PaulVipond commented 4 years ago

Thought I'd leave a comment. I was getting a similar error to the above, i.e. make: *** No rule to make target 'data/TESS-ground-truth/22.lstmf', needed by 'data/TESS/all-lstmf'. Stop. It happened for me when the *.gt.txt files also included the file extension of the image. WRONG: /images/example01.png.gt.txt RIGHT: /images/example01.gt.txt

kaitoqueiroz commented 4 years ago

@TheSYNcoder Did you manage to solve this issue? I'm getting the same error.

snapcart-ruben commented 3 years ago

Got the same error.

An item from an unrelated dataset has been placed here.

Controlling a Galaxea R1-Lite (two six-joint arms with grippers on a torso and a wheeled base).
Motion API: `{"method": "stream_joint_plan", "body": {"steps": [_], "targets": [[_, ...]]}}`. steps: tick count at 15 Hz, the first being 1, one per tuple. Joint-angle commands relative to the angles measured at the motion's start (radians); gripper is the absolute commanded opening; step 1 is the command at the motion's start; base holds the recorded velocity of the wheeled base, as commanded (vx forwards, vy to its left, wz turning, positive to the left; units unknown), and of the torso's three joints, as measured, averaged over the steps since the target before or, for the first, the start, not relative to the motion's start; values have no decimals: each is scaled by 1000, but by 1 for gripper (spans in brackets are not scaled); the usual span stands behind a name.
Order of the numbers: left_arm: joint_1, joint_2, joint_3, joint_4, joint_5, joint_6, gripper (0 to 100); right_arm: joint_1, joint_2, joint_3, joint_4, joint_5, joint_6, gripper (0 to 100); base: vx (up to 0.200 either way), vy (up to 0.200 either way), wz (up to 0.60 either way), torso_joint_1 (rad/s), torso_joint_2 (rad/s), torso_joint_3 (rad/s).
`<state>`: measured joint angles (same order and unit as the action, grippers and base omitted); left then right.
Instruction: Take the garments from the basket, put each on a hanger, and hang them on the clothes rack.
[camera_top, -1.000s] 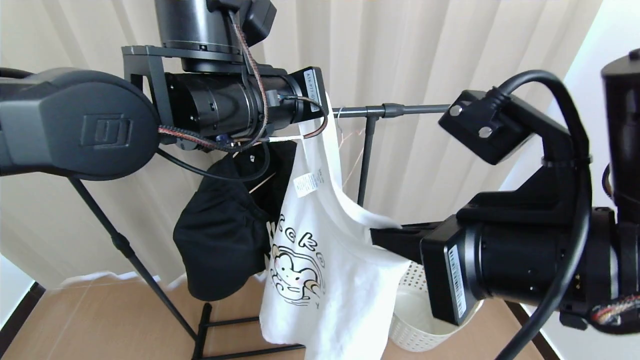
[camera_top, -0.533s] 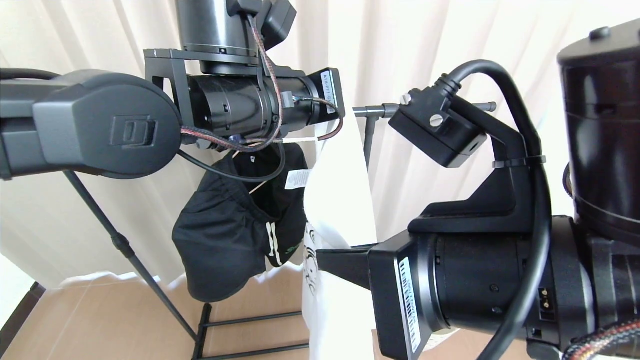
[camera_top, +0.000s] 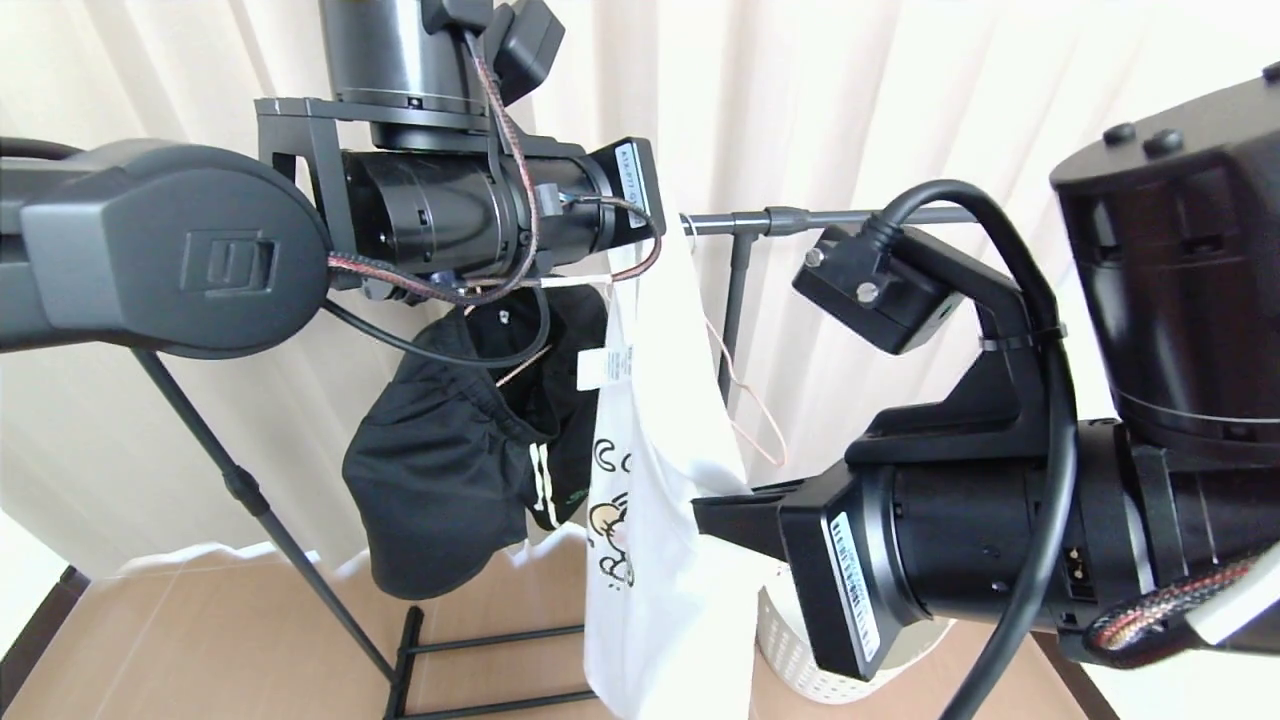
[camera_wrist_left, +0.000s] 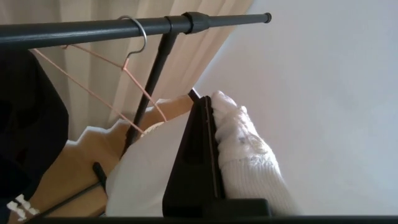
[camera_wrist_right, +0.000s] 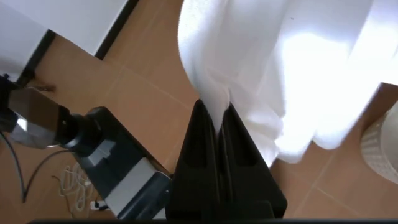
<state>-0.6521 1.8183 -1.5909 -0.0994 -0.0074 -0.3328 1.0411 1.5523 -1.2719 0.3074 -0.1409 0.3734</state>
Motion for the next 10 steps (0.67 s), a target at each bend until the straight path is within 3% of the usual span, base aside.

I just deleted the specific entry specified in the error and it continued running.

kba commented 3 years ago

Please open new issues instead of asking in closed ones.

@TheSYNcoder The problem is that box file generation failed for 22.gt.txt, and the generation of lstmf files then fails consequently.

aktzbn commented 3 months ago

make: *** No rule to make target 'data/TESS-ground-truth/22.lstmf', needed by 'data/TESS/all-lstmf'. Stop.

Conversion images from jpg to tif helps me.